[[ Given information, beginning ]]
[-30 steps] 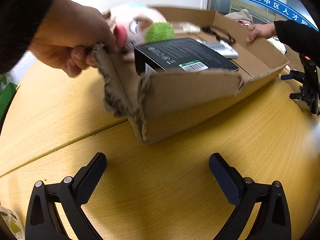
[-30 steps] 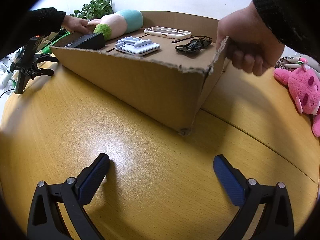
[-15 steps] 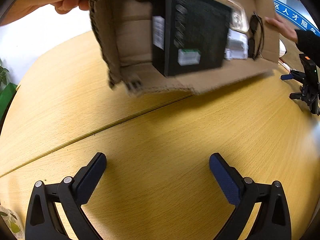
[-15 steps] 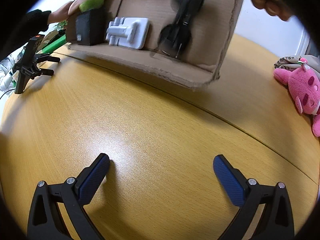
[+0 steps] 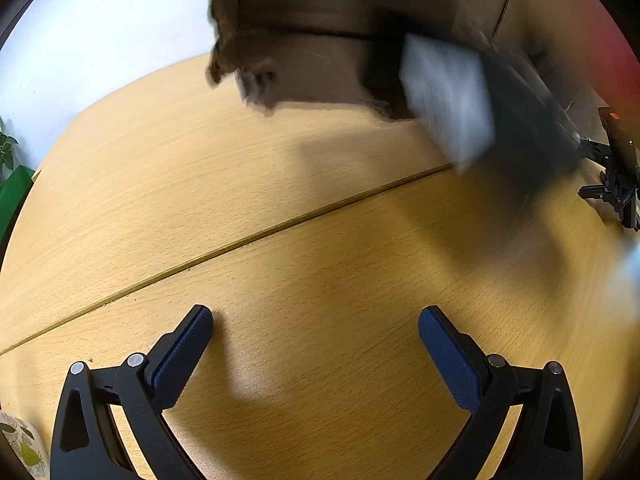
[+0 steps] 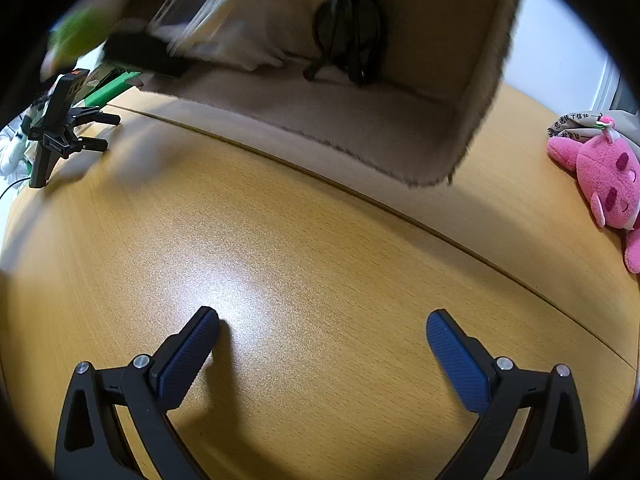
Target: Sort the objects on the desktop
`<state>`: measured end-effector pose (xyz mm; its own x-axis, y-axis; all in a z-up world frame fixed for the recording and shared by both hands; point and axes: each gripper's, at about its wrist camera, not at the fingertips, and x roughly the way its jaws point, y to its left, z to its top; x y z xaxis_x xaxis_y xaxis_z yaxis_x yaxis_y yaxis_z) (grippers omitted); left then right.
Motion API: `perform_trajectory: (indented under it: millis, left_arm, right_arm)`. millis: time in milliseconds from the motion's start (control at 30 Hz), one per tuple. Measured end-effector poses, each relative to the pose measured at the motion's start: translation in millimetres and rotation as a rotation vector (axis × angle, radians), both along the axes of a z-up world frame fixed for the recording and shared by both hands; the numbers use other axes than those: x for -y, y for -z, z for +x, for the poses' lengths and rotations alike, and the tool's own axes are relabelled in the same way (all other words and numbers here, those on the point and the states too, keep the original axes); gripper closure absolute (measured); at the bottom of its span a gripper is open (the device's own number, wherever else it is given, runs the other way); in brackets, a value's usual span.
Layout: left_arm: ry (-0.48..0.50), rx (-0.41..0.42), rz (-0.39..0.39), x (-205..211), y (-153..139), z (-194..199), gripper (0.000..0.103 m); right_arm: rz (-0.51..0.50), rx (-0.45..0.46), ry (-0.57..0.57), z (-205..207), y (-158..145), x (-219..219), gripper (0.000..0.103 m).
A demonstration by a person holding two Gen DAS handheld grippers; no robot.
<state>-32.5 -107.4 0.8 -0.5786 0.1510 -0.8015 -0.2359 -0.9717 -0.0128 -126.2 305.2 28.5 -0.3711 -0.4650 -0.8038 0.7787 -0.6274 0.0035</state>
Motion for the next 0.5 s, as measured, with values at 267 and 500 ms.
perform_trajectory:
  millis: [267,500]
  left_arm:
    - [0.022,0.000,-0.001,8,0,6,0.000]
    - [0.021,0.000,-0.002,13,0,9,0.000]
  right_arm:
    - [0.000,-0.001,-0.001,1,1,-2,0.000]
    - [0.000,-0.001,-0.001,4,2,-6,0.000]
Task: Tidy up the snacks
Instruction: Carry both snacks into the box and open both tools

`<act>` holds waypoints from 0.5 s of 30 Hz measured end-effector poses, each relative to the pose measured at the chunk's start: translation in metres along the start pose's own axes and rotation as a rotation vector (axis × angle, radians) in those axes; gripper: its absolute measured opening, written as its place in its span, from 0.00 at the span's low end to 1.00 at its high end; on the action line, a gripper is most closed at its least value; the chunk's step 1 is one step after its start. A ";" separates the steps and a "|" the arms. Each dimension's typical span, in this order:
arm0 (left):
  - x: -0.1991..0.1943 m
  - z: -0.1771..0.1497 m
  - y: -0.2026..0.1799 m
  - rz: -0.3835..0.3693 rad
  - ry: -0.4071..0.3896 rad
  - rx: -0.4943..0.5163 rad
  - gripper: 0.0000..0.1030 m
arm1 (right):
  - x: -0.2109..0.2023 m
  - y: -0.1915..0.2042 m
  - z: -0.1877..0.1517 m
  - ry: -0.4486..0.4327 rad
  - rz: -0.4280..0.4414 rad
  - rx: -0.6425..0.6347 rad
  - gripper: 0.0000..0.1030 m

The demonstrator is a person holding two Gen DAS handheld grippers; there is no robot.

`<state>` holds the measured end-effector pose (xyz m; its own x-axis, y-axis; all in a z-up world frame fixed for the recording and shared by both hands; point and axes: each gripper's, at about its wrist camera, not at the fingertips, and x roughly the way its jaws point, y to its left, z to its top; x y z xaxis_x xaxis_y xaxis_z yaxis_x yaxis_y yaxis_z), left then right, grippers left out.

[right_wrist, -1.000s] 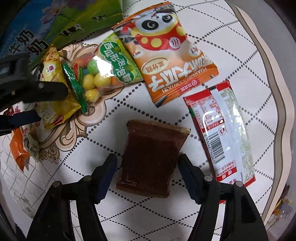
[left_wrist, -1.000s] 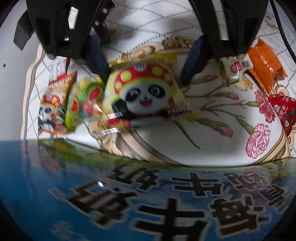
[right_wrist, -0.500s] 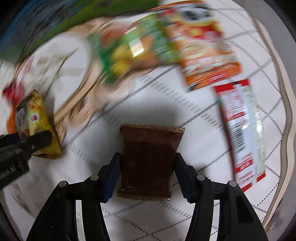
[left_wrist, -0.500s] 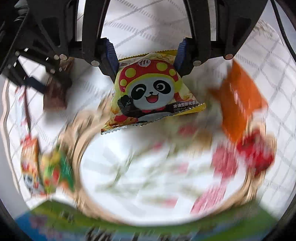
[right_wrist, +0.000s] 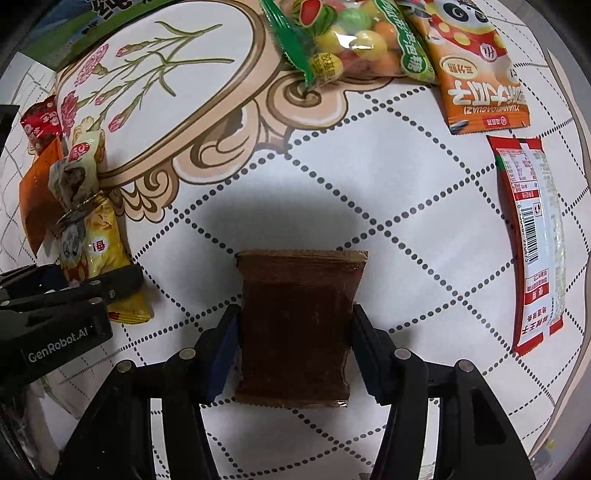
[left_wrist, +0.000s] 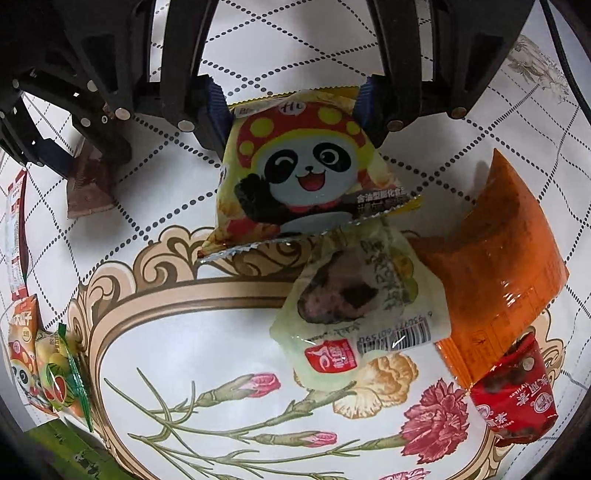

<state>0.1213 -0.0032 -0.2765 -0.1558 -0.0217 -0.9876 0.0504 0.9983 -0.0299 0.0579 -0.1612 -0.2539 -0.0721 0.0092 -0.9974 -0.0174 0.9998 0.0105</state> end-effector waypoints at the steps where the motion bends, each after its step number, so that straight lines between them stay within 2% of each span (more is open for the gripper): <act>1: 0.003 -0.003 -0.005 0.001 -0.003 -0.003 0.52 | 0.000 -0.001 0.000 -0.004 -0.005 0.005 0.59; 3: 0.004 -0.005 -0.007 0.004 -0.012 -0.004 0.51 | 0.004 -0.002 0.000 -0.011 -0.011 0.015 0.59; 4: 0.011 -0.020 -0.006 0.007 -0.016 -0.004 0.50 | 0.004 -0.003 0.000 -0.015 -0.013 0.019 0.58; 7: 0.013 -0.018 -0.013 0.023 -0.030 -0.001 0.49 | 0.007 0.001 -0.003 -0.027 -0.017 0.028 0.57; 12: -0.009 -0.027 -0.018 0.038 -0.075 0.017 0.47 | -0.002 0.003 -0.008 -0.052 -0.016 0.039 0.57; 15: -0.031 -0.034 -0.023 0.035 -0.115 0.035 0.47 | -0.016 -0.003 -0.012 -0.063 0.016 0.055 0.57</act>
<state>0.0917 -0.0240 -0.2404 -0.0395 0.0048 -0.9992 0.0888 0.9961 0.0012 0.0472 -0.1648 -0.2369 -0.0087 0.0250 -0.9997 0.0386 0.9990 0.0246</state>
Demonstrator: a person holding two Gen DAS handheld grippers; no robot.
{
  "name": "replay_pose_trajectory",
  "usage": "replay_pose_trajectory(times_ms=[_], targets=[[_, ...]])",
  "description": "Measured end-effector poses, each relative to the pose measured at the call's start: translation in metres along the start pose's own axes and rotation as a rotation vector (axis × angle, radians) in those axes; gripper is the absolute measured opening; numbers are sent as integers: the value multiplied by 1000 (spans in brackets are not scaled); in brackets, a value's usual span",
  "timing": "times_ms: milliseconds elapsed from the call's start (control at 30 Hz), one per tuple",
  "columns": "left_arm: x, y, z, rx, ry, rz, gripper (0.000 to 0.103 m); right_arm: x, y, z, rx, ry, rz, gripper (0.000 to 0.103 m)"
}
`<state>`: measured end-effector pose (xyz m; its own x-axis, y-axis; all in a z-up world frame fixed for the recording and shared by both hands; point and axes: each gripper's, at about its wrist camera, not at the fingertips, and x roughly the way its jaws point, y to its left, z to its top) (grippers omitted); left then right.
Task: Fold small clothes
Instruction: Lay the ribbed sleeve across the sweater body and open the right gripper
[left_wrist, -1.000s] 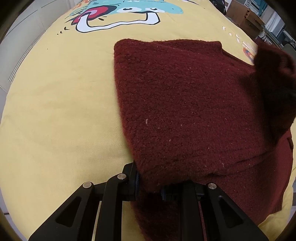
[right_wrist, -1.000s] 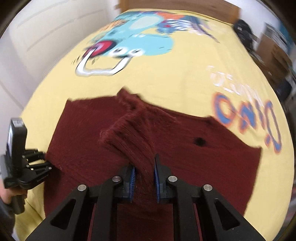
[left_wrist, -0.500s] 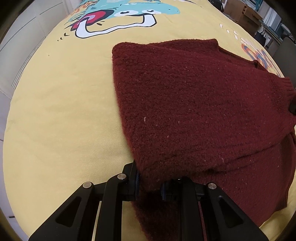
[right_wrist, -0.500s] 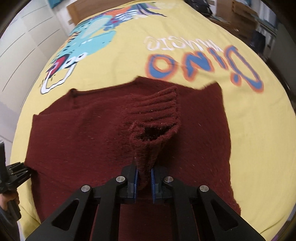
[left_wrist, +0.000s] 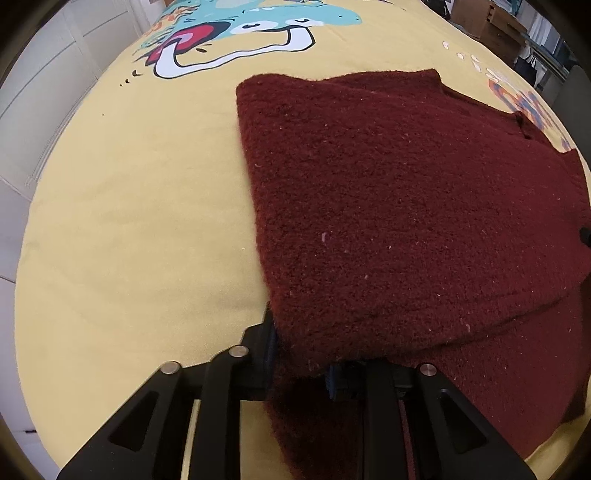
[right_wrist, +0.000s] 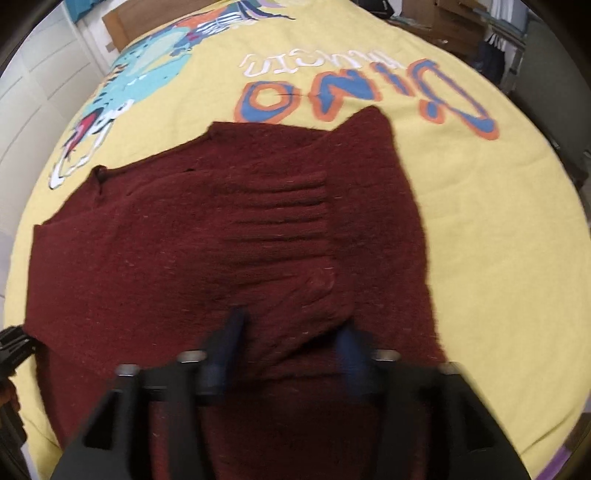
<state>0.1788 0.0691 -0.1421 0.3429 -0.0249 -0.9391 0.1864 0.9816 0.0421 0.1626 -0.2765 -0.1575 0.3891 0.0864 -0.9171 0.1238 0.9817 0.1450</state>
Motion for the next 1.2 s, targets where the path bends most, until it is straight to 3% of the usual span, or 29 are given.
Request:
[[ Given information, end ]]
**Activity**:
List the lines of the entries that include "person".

**Solution**:
A demonstration by a person holding two Gen DAS handheld grippers; no robot.
The demonstrator is a person holding two Gen DAS handheld grippers; there is no robot.
Demonstrator: a person holding two Gen DAS handheld grippers; no robot.

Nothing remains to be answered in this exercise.